The Government of Canada continues to work collaboratively with Canadians, Indigenous communities, and stakeholders, as well as other governments across Canada to protect pollinators under SARA. The Government of Canada also works with the agriculture industry to conserve and increase pollinator habitat in agricultural areas, which is key to restoring Monarch populations while sustaining food production.

From December 7–19, 2022, Canada will welcome the Parties to the United Nations’ Convention on Biological Diversity in Montréal, Quebec, for COP15, which will focus on the negotiation of a new global biodiversity framework. This important international conference will be a landmark event with thousands of delegates from around the world gathered to take action on protecting nature. Canada will take a strong leadership role, along with international partners, in championing the development of an ambitious framework with clear targets and actions that also recognize the important role Indigenous peoples and communities play in conservation and biodiversity.


“We need pollinators to maintain biodiversity. They provide the foundations of our food security, health, and quality of life. We must act now to protect pollinators, and halt and reverse biodiversity loss by 2030. By properly accounting for the true value of nature, we can recover species at risk and protect healthy ecosystems for future generations.”

– The Honourable Steven Guilbeault, Minister of Environment and Climate Change

Quick facts

  • The Monarch was first assessed in 1997 and classified as special concern. In 2016, COSEWIC reassessed it and recommended it be up-listed as endangered. In 2014, COSEWIC assessed both subspecies of the Western Bumble Bee (mckayi, occidentalis) and recommended that they be listed as special concern and threatened, respectively.

  • Wildlife species in Canada are assessed by COSEWIC. The Government of Canada considers these assessments when establishing the official list of Wildlife Species at Risk. Risk categories include not at risk, special concern, threatened, endangered, extirpated, or extinct.

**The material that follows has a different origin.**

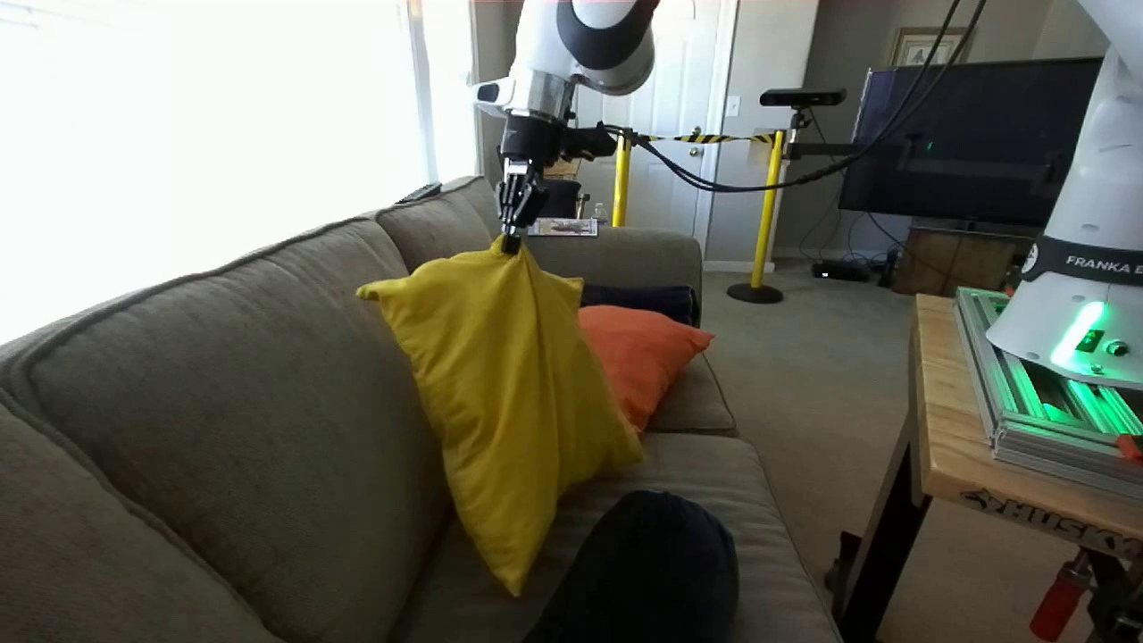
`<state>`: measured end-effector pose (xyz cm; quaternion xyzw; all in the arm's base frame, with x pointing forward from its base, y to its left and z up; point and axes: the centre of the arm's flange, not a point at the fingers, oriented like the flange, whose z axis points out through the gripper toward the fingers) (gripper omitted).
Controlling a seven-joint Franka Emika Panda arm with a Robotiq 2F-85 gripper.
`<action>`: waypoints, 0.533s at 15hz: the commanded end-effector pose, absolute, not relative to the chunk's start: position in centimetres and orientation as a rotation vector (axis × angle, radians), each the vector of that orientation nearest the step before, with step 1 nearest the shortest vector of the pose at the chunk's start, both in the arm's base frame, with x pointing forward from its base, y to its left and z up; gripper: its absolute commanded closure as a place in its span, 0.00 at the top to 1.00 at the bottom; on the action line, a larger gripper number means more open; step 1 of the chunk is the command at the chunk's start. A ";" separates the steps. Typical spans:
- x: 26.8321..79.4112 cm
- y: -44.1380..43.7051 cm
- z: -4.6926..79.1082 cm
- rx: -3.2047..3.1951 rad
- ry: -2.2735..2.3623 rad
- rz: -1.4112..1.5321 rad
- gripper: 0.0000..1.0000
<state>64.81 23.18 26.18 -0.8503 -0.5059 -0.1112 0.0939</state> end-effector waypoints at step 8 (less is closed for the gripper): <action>67.1 23.6 23.3 -2.793 -1.426 -0.600 0.01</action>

  • The population of the occidentalis subspecies of the Western Bumble Bee has declined by approximately thirty percent in recent years.

  • The mckayi subspecies of the Western Bumble Bee is also experiencing a serious decline and faces an uncertain future.

  • Protecting and conserving nature and managing working landscapes more sustainably are some of the critical ways Canadians can help pollinators.

Associated links


Kaitlin Power
Press Secretary
Office of the Minister of Environment and Climate Change

Media Relations
Environment and Climate Change Canada
819-938-3338 or 1-844-836-7799 (toll-free)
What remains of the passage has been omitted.